Set down the material again. Keep every line exactly as it is.
▽
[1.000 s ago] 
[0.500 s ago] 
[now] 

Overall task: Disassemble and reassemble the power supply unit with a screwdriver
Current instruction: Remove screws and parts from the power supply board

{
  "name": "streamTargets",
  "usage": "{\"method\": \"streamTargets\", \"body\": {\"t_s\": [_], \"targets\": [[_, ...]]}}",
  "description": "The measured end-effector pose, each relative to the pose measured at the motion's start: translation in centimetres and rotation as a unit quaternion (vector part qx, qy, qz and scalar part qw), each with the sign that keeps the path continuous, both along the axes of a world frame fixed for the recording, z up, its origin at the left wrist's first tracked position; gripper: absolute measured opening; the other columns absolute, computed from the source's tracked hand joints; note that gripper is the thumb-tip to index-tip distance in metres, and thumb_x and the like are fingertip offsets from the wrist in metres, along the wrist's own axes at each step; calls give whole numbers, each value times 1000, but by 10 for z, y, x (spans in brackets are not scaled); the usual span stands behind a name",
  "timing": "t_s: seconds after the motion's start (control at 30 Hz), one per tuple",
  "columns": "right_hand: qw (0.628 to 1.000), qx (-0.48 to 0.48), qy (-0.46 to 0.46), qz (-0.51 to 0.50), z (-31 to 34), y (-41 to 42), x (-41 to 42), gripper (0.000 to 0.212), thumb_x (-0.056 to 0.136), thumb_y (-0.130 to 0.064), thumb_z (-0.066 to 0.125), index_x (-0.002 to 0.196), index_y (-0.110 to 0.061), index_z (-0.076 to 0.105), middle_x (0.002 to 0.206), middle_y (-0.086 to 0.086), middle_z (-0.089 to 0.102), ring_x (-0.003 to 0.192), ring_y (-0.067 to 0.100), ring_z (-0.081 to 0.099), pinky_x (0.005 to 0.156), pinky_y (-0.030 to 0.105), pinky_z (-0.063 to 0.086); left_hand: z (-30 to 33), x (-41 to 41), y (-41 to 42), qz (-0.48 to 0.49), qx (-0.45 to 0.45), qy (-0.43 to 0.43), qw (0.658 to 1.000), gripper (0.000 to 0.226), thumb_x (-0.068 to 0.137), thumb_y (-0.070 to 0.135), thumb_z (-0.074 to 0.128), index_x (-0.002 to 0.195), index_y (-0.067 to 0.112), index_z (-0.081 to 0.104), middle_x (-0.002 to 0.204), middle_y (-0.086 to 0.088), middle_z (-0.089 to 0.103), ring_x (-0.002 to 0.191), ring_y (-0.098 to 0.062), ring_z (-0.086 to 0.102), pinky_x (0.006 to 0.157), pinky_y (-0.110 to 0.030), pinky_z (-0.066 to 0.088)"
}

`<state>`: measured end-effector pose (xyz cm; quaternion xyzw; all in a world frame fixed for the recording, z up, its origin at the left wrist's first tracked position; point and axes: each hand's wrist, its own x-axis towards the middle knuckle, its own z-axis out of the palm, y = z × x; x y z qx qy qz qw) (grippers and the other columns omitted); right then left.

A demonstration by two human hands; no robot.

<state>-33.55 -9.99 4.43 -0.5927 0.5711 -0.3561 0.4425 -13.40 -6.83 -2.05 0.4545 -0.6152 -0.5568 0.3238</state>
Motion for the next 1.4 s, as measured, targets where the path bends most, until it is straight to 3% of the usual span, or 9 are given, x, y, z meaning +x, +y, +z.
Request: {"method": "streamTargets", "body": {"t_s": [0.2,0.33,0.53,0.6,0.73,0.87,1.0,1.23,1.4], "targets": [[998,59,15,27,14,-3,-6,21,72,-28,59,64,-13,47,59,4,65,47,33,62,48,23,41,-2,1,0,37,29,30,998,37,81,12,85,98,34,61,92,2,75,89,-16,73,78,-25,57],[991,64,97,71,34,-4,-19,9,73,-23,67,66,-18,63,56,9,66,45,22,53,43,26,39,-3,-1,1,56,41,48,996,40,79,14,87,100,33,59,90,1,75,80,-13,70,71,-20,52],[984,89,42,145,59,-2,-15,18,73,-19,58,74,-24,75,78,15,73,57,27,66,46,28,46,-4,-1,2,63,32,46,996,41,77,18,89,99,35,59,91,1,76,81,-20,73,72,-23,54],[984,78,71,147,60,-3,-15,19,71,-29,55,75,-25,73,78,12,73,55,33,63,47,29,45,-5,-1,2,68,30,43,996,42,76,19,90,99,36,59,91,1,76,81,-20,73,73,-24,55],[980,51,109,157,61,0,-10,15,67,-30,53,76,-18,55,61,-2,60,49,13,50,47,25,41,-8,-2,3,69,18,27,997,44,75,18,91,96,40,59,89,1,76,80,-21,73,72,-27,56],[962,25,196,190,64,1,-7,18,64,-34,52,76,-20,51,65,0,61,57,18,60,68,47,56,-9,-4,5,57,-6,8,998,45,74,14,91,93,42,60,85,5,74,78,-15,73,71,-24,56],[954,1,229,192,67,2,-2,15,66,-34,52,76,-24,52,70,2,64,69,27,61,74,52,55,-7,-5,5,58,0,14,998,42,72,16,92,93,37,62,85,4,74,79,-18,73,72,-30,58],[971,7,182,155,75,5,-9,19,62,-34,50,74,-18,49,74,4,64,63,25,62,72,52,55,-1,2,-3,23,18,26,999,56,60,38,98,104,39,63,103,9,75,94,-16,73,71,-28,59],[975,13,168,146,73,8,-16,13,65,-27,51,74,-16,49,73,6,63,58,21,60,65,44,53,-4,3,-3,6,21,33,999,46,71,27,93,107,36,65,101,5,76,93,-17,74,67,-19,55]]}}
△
• **Written answer**
[1.000 s ago] 
[0.500 s ago] 
[now] 

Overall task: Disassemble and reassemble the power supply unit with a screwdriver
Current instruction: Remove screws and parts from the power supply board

{
  "name": "streamTargets",
  "usage": "{\"method\": \"streamTargets\", \"body\": {\"t_s\": [_], \"targets\": [[_, ...]]}}",
  "description": "The measured end-effector pose, each relative to the pose measured at the motion's start: translation in centimetres and rotation as a unit quaternion (vector part qx, qy, qz and scalar part qw), each with the sign that keeps the path continuous, both along the axes of a world frame fixed for the recording, z up, its origin at the left wrist's first tracked position; gripper: absolute measured opening; the other columns absolute, computed from the source's tracked hand joints; note that gripper is the thumb-tip to index-tip distance in metres, and thumb_x and the like are fingertip offsets from the wrist in metres, along the wrist's own axes at each step; calls give whole numbers, each value times 1000, but by 10 for z, y, x (spans in brackets are not scaled); the usual span stands behind a name",
  "timing": "t_s: seconds after the motion's start (control at 30 Hz), one per tuple",
  "columns": "right_hand: qw (0.628 to 1.000), qx (-0.48 to 0.48), qy (-0.46 to 0.46), qz (-0.51 to 0.50), z (-31 to 34), y (-41 to 42), x (-41 to 42), gripper (0.000 to 0.212), thumb_x (-0.056 to 0.136), thumb_y (-0.130 to 0.064), thumb_z (-0.066 to 0.125), index_x (-0.002 to 0.196), index_y (-0.110 to 0.061), index_z (-0.076 to 0.105), middle_x (0.002 to 0.206), middle_y (-0.086 to 0.086), middle_z (-0.089 to 0.102), ring_x (-0.003 to 0.192), ring_y (-0.067 to 0.100), ring_z (-0.081 to 0.099), pinky_x (0.005 to 0.156), pinky_y (-0.030 to 0.105), pinky_z (-0.063 to 0.086); left_hand: z (-30 to 33), x (-41 to 41), y (-41 to 42), qz (-0.48 to 0.49), qx (-0.45 to 0.45), qy (-0.43 to 0.43), qw (0.658 to 1.000), gripper (0.000 to 0.226), thumb_x (-0.068 to 0.137), thumb_y (-0.070 to 0.135), thumb_z (-0.074 to 0.128), index_x (-0.002 to 0.195), index_y (-0.067 to 0.112), index_z (-0.081 to 0.104), middle_x (-0.002 to 0.204), middle_y (-0.086 to 0.088), middle_z (-0.089 to 0.103), ring_x (-0.002 to 0.191), ring_y (-0.098 to 0.062), ring_z (-0.086 to 0.102), pinky_x (0.006 to 0.157), pinky_y (-0.110 to 0.030), pinky_z (-0.066 to 0.088)"
}

`<state>`: measured end-effector pose (xyz cm; quaternion xyzw; all in a world frame fixed for the recording, z up, its origin at the left wrist's first tracked position; point and axes: each hand's wrist, its own x-axis towards the middle knuckle, its own z-axis out of the palm, y = z × x; x y z qx qy qz qw) (grippers and the other columns omitted); right then left.

A demonstration by two human hands; no robot.

<state>-33.55 -9.99 4.43 -0.5927 0.5711 -0.3561 0.4425 -13.40 -6.83 -2.05 0.4545 -0.6152 -0.5568 0.3238</state>
Motion for the next 1.4 s, as measured, targets where the path bends most, until it is straight to 3% of the usual span, or 9 are given, x, y, z meaning +x, +y, +z.
Request: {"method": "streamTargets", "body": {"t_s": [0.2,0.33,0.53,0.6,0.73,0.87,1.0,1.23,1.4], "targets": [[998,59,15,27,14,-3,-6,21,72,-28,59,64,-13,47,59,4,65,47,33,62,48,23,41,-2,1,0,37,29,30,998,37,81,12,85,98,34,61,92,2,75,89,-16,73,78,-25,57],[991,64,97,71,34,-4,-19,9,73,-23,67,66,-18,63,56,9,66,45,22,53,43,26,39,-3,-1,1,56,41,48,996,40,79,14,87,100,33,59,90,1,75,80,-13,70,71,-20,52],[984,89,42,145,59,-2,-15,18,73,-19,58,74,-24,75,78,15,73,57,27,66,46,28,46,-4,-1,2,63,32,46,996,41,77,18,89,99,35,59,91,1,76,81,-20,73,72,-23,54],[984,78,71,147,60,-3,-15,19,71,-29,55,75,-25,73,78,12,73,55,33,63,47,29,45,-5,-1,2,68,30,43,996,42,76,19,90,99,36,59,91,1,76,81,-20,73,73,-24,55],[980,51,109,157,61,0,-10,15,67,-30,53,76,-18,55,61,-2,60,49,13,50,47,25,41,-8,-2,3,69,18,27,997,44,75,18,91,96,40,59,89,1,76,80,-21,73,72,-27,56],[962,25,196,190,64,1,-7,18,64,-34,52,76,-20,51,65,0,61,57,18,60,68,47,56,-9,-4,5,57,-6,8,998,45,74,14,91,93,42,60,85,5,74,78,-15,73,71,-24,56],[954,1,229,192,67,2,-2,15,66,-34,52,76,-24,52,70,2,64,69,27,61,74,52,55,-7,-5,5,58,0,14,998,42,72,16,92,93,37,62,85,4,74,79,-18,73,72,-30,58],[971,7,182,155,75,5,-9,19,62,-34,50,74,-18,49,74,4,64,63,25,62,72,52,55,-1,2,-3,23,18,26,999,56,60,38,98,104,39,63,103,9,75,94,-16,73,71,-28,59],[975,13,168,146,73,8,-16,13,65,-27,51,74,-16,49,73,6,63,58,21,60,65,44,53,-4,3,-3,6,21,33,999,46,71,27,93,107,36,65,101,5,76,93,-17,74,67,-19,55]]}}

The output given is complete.